Sydney’s love affair with Greek food continues, with the launch of Peter Conistis’ new waterfront restaurant and The Apollo revealing details about its forthcoming Olympus venue in Surry Hills.

Scott Bolles
Scott Bolles

It feels like Greek week in Sydney, with hatted Potts Point restaurant The Apollo announcing a spin-off eatery, Olympus, and the local pioneer of modern Greek cuisine, Peter Conistis, confirming he’ll open Ammos at Brighton-le-Sands, on Friday, July 12.

Olympus will open in late 2024 at Wunderlich Lane, part of the massive Surry Hills development on the corner of Cleveland and Baptist streets, where LuMi chef Federico Zanellato and House Made Hospitality are also opening restaurants.

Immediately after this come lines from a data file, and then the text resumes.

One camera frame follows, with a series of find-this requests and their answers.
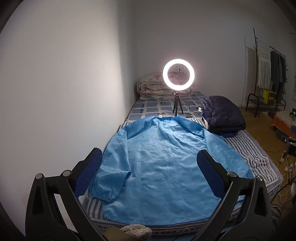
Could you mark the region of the white striped hanging cloth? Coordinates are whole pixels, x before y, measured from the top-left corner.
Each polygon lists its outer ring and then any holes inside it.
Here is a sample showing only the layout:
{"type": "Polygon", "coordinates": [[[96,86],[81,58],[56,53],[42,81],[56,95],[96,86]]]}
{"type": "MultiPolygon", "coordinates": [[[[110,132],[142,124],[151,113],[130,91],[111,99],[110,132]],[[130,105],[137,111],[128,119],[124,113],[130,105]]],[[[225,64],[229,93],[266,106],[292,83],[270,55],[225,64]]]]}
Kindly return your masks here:
{"type": "Polygon", "coordinates": [[[269,45],[257,39],[258,80],[257,86],[269,89],[271,82],[271,59],[269,45]]]}

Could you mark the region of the yellow box on rack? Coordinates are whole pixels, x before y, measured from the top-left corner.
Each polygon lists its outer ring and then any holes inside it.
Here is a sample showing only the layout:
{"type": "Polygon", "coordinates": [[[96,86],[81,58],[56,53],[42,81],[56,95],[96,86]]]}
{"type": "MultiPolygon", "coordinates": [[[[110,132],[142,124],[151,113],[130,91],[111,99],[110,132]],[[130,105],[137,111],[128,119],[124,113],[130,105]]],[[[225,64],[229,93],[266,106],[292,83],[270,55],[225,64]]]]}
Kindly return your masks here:
{"type": "Polygon", "coordinates": [[[274,104],[275,92],[264,89],[262,92],[264,104],[274,104]]]}

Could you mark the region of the black mini tripod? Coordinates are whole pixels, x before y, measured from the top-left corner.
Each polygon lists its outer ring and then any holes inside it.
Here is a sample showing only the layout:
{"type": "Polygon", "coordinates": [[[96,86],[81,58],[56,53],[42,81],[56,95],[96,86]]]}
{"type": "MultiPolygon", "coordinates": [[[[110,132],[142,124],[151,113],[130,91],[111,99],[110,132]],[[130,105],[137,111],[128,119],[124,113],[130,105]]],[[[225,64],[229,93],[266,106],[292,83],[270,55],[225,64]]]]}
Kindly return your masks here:
{"type": "Polygon", "coordinates": [[[180,108],[181,113],[184,114],[179,93],[177,91],[175,91],[174,92],[174,106],[173,106],[173,113],[175,116],[178,115],[178,108],[180,108]]]}

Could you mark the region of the black clothes rack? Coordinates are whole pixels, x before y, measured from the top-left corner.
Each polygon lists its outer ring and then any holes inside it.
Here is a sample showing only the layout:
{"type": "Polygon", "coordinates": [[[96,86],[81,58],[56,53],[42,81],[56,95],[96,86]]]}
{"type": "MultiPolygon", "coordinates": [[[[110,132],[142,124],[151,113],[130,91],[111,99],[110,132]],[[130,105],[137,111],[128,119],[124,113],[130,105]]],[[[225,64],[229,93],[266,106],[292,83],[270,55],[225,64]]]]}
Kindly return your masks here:
{"type": "Polygon", "coordinates": [[[253,30],[256,54],[255,84],[248,94],[245,110],[256,118],[263,111],[279,111],[287,108],[285,86],[287,84],[287,58],[276,48],[259,39],[253,30]]]}

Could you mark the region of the floral folded quilt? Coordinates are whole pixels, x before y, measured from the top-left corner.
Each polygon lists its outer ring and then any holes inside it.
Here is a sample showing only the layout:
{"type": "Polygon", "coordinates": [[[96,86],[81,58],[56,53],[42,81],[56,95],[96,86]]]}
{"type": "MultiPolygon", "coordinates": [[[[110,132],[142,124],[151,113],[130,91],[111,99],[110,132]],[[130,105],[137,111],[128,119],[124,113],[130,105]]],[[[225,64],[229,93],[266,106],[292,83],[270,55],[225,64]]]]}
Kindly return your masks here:
{"type": "MultiPolygon", "coordinates": [[[[170,77],[176,80],[177,72],[169,72],[170,77]]],[[[187,82],[189,79],[181,72],[180,80],[187,82]]],[[[170,89],[163,80],[161,72],[145,75],[137,84],[137,92],[141,99],[171,99],[174,98],[174,90],[170,89]]]]}

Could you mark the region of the grey knitted cloth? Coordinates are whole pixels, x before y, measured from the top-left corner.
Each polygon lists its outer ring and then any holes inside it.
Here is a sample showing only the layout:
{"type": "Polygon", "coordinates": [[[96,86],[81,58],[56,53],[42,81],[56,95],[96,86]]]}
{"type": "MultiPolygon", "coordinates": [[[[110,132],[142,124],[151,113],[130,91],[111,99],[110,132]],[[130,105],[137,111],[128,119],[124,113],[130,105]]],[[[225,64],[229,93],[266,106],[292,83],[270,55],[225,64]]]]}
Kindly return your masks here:
{"type": "Polygon", "coordinates": [[[152,230],[149,227],[139,224],[124,226],[121,231],[141,240],[148,240],[152,236],[152,230]]]}

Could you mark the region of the dark hanging clothes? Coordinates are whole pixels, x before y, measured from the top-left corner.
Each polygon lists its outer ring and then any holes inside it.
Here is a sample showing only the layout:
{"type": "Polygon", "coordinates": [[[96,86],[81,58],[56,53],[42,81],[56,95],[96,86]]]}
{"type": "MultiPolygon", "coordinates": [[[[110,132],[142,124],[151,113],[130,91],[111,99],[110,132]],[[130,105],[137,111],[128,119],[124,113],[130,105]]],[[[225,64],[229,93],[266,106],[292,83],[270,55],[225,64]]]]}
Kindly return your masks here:
{"type": "Polygon", "coordinates": [[[271,91],[275,92],[275,101],[277,104],[281,102],[283,89],[286,78],[285,58],[276,51],[271,51],[271,91]]]}

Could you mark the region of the navy puffer jacket pile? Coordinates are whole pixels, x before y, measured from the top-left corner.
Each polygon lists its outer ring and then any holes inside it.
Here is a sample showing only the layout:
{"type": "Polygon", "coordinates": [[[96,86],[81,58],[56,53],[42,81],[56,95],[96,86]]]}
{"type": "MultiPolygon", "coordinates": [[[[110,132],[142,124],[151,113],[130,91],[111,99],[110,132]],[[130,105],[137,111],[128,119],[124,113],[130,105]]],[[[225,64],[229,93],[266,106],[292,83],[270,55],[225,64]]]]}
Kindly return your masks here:
{"type": "Polygon", "coordinates": [[[246,122],[239,108],[224,96],[208,96],[201,99],[202,116],[209,132],[234,137],[246,129],[246,122]]]}

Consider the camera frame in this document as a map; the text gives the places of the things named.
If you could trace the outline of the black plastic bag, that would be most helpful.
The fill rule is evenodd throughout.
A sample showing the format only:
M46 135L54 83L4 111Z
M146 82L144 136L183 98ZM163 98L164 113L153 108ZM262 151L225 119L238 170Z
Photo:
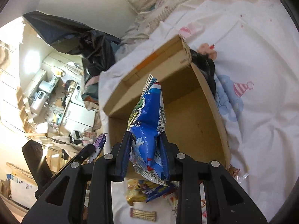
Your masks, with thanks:
M121 43L119 38L83 23L39 11L26 13L23 17L56 51L82 56L85 81L115 64L115 51Z

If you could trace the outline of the white printed bed sheet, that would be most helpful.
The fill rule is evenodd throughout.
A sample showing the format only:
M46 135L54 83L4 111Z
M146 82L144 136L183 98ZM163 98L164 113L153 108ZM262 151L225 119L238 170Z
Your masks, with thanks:
M181 34L215 46L216 105L242 187L271 220L298 179L298 30L279 0L189 0L144 43L100 75L106 103L142 59Z

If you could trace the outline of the beige wafer bar packet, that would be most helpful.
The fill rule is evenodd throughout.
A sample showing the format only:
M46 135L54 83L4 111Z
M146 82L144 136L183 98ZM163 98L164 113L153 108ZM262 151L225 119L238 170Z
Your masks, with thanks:
M130 209L130 217L138 218L138 219L141 219L141 220L152 221L152 222L157 221L156 211L145 211L145 210L139 210L139 209L131 208Z

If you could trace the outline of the yellow blue snack bag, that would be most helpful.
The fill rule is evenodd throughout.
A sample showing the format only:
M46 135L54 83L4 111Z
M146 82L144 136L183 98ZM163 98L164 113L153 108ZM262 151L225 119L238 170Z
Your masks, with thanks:
M151 181L128 179L126 200L130 206L137 202L148 203L175 190L176 187L172 183L163 186Z

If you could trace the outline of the floral quilt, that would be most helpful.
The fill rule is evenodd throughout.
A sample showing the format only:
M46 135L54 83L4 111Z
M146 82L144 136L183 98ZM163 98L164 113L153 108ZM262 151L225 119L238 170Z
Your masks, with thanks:
M137 13L134 22L122 37L122 43L134 44L148 39L161 21L188 0L125 0Z

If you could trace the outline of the dark grey cloth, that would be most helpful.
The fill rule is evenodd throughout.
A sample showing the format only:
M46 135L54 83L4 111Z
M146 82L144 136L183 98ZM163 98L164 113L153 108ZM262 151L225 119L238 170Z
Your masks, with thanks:
M203 76L205 77L213 97L216 93L216 82L214 80L215 64L214 61L209 58L208 54L200 54L195 50L191 50L192 62L199 68Z

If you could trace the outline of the cardboard box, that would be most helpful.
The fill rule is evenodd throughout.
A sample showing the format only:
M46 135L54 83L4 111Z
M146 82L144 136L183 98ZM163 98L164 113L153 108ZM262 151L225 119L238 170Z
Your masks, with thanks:
M224 123L208 83L192 62L189 46L177 35L146 57L115 85L103 110L110 143L119 143L149 75L161 84L168 141L194 160L216 160L224 167L231 152Z

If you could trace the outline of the small brown candy wrapper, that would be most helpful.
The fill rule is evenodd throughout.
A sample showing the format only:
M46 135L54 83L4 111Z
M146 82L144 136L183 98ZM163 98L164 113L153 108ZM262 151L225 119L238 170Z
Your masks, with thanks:
M230 174L233 178L236 178L237 175L238 175L239 172L240 172L240 169L239 169L239 168L235 168L235 167L233 167L232 165L229 165L228 172L229 172L229 174Z

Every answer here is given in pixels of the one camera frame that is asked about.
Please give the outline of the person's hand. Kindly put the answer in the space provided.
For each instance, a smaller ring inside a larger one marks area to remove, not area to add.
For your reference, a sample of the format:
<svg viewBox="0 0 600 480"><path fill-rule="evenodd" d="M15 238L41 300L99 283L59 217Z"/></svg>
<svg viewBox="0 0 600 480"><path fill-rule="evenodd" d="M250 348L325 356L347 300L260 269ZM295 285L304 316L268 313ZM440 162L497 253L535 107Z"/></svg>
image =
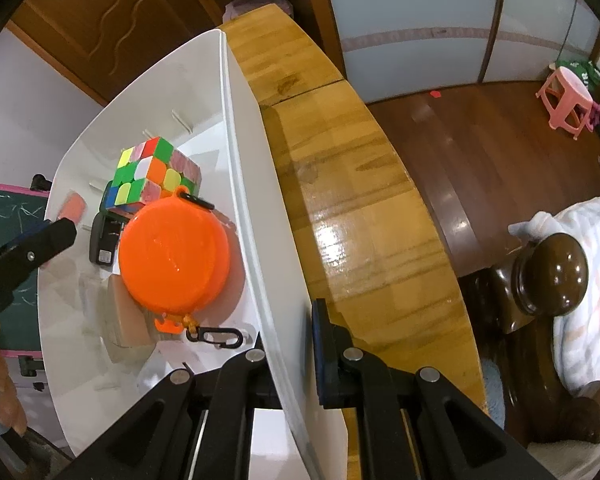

The Apollo in Potts Point.
The Apollo in Potts Point.Supplied

Apollo co-owner Jonathan Barthelmess says Olympus will chart its own path rather than replicate its siblings (The Apollo also has a Tokyo branch). “The food at Olympus will be more traditional and regional, inspired by recent trips around inland Greece. It will focus on the food of the mountains with a touch of Athenian attitude added to the mix,” he says.

Sydney is in the midst of a get-me-to-the-Greek food trend. A couple of blocks east of the incoming Olympus site, Sofia restaurant is a Mediterranean grill with Greek influences, and a Sydney chef is secretly working on an as-yet-unnamed project he says will be to Greek what Totti’s is to Italian.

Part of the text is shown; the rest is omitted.